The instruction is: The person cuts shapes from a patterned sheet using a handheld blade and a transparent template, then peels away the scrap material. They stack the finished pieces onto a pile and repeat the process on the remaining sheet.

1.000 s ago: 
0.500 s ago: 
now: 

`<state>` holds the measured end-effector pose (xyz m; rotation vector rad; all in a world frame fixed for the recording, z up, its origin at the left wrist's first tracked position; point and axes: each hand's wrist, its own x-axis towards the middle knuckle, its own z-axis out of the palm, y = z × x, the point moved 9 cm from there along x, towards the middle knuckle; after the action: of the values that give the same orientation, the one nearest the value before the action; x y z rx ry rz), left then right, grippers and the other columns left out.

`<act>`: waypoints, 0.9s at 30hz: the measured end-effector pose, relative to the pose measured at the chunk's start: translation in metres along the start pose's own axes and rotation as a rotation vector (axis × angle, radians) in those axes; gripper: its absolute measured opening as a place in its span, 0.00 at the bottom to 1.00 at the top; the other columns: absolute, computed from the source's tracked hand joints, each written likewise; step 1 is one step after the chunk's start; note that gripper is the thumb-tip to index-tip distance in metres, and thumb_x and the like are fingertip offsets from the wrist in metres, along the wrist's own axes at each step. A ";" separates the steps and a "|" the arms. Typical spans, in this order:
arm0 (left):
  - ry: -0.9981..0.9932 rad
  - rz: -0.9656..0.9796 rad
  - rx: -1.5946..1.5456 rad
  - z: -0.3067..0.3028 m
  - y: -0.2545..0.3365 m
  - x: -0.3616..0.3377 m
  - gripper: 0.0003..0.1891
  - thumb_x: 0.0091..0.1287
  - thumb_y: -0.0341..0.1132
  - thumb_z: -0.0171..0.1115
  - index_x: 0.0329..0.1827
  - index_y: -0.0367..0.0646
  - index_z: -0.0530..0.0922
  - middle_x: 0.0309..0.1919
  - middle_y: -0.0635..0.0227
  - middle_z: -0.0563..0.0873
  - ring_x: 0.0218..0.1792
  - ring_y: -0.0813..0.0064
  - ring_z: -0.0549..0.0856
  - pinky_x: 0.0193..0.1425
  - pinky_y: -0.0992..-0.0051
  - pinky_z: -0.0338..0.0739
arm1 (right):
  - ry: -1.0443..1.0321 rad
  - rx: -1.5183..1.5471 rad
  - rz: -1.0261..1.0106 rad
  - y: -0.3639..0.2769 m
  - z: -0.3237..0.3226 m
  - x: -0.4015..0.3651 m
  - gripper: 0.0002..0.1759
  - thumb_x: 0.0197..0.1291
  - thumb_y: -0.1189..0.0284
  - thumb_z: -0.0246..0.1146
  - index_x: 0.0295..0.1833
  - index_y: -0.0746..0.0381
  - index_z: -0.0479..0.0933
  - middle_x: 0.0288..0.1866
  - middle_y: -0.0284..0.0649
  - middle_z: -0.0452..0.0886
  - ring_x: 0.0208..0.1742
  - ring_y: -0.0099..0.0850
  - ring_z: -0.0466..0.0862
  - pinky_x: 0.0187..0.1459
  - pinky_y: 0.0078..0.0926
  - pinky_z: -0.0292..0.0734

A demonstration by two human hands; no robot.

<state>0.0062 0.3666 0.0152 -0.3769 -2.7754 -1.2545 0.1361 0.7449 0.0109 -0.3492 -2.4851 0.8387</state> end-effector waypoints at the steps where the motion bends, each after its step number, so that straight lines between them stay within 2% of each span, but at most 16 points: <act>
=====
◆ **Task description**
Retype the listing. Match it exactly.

◆ **Task solution**
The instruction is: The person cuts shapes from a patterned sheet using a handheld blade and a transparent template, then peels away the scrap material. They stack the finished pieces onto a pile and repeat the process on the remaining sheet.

1.000 s ago: 
0.500 s ago: 
now: 

`<state>` holds the measured end-effector pose (xyz m; rotation vector rad; all in a world frame fixed for the recording, z up, its origin at the left wrist's first tracked position; point and axes: each hand's wrist, its own x-axis towards the middle knuckle, its own z-axis out of the palm, y = z × x, the point moved 9 cm from there along x, towards the middle knuckle; after the action: of the values that give the same orientation, the one nearest the value before the action; x y z rx ry rz), left then right, grippers and the other columns left out.

`<act>`: waypoints, 0.9s at 30hz: the measured end-effector pose, relative to the pose measured at the chunk's start: translation in metres along the start pose's own axes and rotation as a rotation vector (axis × angle, radians) in those axes; gripper: its absolute measured opening as a place in its span, 0.00 at the bottom to 1.00 at the top; the other columns: absolute, computed from the source's tracked hand joints, each written likewise; step 1 is one step after the chunk's start; note that gripper is the thumb-tip to index-tip distance in metres, and thumb_x and the like are fingertip offsets from the wrist in metres, along the wrist's own axes at each step. A ";" separates the steps and a "|" the arms. Typical spans, in this order:
arm0 (left):
  - ry: -0.9981..0.9932 rad
  - rz: -0.9656..0.9796 rad
  - rx: -1.5946..1.5456 rad
  - z: -0.3067..0.3028 m
  - y: -0.2545..0.3365 m
  - x: -0.3616..0.3377 m
  - gripper: 0.0003..0.1891
  - thumb_x: 0.0091..0.1287
  - thumb_y: -0.0341..0.1132
  - thumb_z: -0.0171..0.1115
  - index_x: 0.0329..0.1827
  - index_y: -0.0367..0.0646
  - index_z: -0.0530..0.0922
  - middle_x: 0.0309..0.1919
  - middle_y: -0.0635..0.0227
  - middle_z: -0.0563..0.0873
  - ring_x: 0.0218..0.1792
  - ring_y: -0.0813..0.0064
  - ring_z: -0.0549..0.0856
  - pinky_x: 0.0193..0.1425
  - pinky_y: -0.0992..-0.0051
  - pinky_z: -0.0338..0.0739
arm1 (right):
  - ry: -1.0443..1.0321 rad
  - rx: -1.5183..1.5471 rad
  - rz: -1.0261..1.0106 rad
  - y: -0.3639..0.2769 m
  - z: -0.3237..0.3226 m
  - x: -0.4015..0.3651 m
  - gripper: 0.0002..0.1759
  - thumb_x: 0.0197..0.1291
  - thumb_y: -0.1189..0.0284
  - thumb_z: -0.0246..0.1146
  - index_x: 0.0295..0.1833
  - index_y: -0.0746..0.0381
  - index_z: -0.0479..0.0933
  - middle_x: 0.0288..0.1866
  - middle_y: -0.0284..0.0649
  - middle_z: -0.0452..0.0886
  - ring_x: 0.0208..0.1742
  - ring_y: -0.0099..0.0850
  - ring_z: -0.0466..0.0862
  - pinky_x: 0.0187..0.1459
  - pinky_y: 0.0078..0.0926
  - pinky_z: -0.0292..0.0734

A demonstration by two human hands; no robot.

<state>0.0062 0.3666 0.0152 -0.3769 -2.7754 -1.2545 0.1361 0.7449 0.0109 -0.3492 -2.4851 0.8387</state> end-effector waypoints at the steps where the motion bends, each after its step number, so that straight lines between them stay within 2% of each span, but at most 16 points: <act>

Nothing more is required for this exercise.